Cedar River. (Bellamy Pailthorp/KPLU)

“I think that had a major impact on that cohort of fish,” he says. “They were in the gravel when that flood occurred and I’m sure there was a very high mortality rate due to the high velocities.”

But Burton is generally optimistic about the efforts he’s a part of and the effects of conservation work dictated by the federal listing of chinook as a threatened species 15 years ago.

“It’s very difficult to link specific efforts to recover fish to an increase in abundance … Salmon abundance naturally is very dynamic,” he says. “But in terms of the chinook salmon, I think there is evidence that we’ve had some improvement. If you look at the last 10 years, we’ve had two years where the chinook salmon has exceeded the escapement goal.”

Escapement goals are the survival rates set by the co-managers of recovery efforts, the Washington Department of Fish and Wildlife and the Muckleshoot Indian Tribe.

“And the last time we exceeded the escapement goal was in the 1970s,” Burton says.

Habitat Improvement Helping Salmon’s Long Recovery

This year, they’re seeing a very favorable response to a habitat restoration project on a part of the river known as Rainbow Bend, where King County and Seattle Public Utilities bought property and removed levies to open up 40 acres of flood plains. This provides a more flexible shoreline and allows the fish access to side channels when flows get too high for them. Burton says the work is very important.

IMG_4395

Rainbow Bend. (Bellamy Pailthorp/KPLU)

“One of the major problems in this river in terms of survival is its disconnection from the flood plain,” Burton says. The large rock walls and levies that humans have installed to keep the Cedar from migrating also cut vulnerable juvenile fish off from places of refuge in side channels where they can find slower water velocities.
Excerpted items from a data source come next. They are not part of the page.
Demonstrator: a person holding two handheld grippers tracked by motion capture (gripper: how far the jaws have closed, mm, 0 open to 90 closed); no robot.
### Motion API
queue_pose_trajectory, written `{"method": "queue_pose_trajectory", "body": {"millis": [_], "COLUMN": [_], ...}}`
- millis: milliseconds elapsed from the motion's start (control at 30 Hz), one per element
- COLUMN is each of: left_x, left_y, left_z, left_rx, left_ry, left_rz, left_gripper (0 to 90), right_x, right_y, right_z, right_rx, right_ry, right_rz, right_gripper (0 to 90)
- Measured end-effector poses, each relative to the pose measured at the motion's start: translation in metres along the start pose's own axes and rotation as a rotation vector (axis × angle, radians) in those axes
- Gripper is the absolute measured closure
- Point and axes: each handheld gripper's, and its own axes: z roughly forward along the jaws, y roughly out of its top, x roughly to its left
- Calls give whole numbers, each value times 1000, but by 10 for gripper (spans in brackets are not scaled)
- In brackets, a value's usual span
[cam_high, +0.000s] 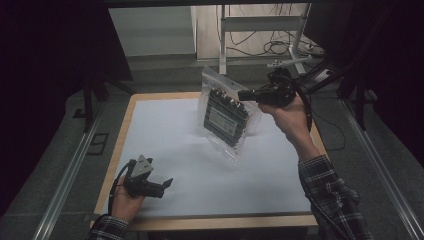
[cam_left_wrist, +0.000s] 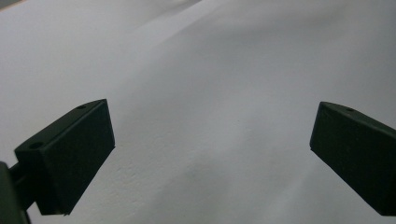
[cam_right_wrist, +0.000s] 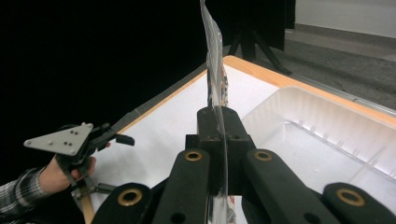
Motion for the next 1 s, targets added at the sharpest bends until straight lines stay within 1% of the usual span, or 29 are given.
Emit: {"method": "queue_pose_trajectory", "body": {"millis": [233, 400, 500, 800, 1000], "left_x": [0, 1, 1, 0, 0], "left_y": [0, 0, 0, 0, 0], "left_z": [0, 0, 0, 0, 0], "left_rx": [-2, -6, -10, -7, -8], "left_ry": [-3, -13, -16, -18, -18], "left_rz": [0, -5, -10, -7, -6], "left_gripper": [0, 0, 1, 0, 0], "right_x": [-11, -18, -23, -35, -38], "right_y": [8, 16, 21, 38, 48], "right_z": [4, 9, 11, 22, 25], "right_rx": [-5, -4, -2, -6, -4], "right_ry": [-28, -59, -69, -90, -94], "right_rz": [16, 16, 14, -9, -9], "right_gripper": [891, 891, 891, 890, 891]}}
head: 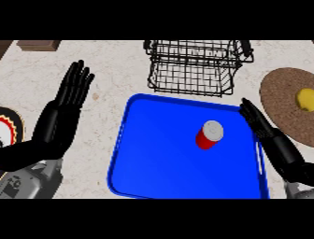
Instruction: Pick the can from the tray and place it in the tiered basket
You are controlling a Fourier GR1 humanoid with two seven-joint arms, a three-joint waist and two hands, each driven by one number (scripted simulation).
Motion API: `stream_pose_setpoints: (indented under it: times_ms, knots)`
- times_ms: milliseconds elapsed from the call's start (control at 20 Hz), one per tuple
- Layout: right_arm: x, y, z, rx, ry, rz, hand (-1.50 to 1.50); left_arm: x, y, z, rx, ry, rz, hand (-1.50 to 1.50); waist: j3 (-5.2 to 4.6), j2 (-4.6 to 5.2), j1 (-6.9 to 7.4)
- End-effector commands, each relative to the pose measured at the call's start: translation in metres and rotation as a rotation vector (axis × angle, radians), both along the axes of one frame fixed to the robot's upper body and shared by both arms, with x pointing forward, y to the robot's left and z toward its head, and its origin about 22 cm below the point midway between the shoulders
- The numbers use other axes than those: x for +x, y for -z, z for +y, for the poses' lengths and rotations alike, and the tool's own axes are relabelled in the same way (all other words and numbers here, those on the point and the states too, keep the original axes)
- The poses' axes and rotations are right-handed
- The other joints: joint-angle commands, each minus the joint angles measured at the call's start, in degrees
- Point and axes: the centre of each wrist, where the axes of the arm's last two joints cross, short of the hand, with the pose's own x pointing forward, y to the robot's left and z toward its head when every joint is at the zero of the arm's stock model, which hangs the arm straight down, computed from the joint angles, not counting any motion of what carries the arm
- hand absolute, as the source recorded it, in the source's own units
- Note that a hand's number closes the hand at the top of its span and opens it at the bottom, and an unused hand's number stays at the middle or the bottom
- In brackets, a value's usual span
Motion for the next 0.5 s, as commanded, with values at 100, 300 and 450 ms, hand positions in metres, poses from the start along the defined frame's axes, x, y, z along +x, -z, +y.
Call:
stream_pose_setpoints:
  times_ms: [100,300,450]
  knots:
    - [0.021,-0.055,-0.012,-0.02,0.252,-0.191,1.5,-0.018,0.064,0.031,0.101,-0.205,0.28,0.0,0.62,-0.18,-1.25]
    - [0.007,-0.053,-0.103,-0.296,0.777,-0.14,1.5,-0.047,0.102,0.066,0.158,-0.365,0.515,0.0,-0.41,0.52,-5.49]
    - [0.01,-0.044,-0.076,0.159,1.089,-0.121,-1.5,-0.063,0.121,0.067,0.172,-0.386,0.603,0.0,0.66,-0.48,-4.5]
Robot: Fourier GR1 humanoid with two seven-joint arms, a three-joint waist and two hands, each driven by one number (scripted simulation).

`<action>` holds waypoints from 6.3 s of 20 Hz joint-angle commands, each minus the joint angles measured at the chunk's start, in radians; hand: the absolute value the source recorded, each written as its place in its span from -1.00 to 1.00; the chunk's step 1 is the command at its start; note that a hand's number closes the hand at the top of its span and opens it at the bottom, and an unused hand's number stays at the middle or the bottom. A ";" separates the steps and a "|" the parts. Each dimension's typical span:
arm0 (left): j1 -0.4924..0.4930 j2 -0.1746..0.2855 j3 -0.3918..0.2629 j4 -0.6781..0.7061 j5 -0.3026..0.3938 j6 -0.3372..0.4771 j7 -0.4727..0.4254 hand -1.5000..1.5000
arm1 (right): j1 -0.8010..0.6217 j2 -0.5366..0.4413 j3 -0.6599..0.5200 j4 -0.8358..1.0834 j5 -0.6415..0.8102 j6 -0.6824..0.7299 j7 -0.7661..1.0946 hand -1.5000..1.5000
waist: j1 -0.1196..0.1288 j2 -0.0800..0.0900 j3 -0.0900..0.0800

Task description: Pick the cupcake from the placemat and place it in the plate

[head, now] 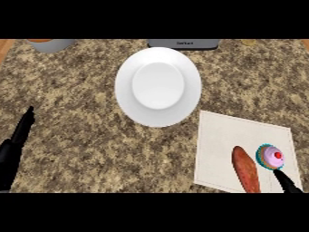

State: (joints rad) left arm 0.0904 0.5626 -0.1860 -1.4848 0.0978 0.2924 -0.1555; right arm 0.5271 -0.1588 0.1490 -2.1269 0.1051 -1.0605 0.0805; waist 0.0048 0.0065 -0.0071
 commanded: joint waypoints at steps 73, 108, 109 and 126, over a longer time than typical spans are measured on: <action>-0.143 -0.212 0.087 -0.031 -0.229 -0.279 -0.004 0.00 | -0.944 -0.619 0.158 0.492 0.262 1.315 0.147 1.00 | 0.313 0.081 0.013; -0.114 -0.216 0.151 0.060 -0.242 -0.230 0.001 0.00 | -1.666 -0.351 0.225 1.347 0.161 1.534 -1.013 1.00 | 0.114 0.024 0.006; -0.128 -0.205 0.182 0.073 -0.221 -0.235 0.006 0.00 | -1.684 -0.306 0.234 1.375 0.167 1.512 -1.005 1.00 | 0.104 0.022 0.006; -0.056 -0.201 0.204 -0.043 -0.219 -0.238 0.085 0.00 | -1.740 0.075 0.372 1.766 0.310 1.401 -0.904 -1.00 | 0.045 0.005 0.007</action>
State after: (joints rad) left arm 0.0229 0.3553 0.0106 -1.4766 -0.1293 0.0623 -0.1172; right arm -1.2111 -0.1596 0.5351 -0.4554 0.4174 0.2992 -0.8349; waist 0.0616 0.0165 -0.0002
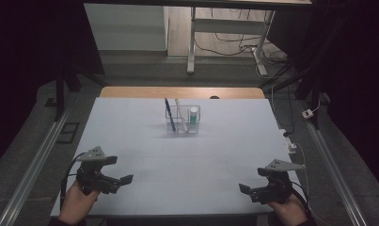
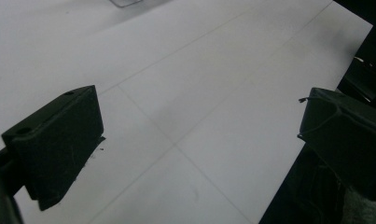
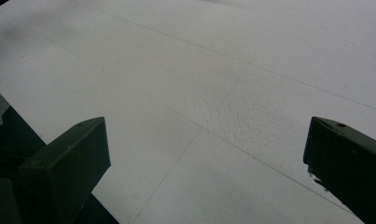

“When you put in levies, you’re basically cutting off the river’s ability to produce those types of environments and habitat. So the extent that we can remove those levies, it will definitely provide benefits for juvenile chinook,” Burton says.

And he says the surveys his team has completed in recent weeks document there are already eight chinook redds in a new side channel at Rainbow Bend.

“That’s almost 10 percent of the redds in the river at this point, so obviously, they must like something about the spawning habitat in that area,” Burton says.

Buruton thinks continued habitat improvement will help fish recover more in the future.

“Removing levies, adding large woody debris, planting native plants — [we are] trying our best to remove some of the development in the flood plain,” he says.

But he also thinks it’s very important to remain positive and remember that it’s been hundreds of years since Europeans showed up here and salmon runs started to decline. Fifteen years since the listing of Puget Sound chinook is a drop in the bucket, especially since the science of habitat restoration is so young.

“Trying to mimic nature is very difficult. Everything is interrelated and interconnected, and we don’t have a good grasp on all those connections yet,” Burton says, adding we should not expect depleted populations to bounce back quickly to a level we would consider a recovered state. “But if we can just be patient, learn from our mistakes, I think we’re headed in the right direction.”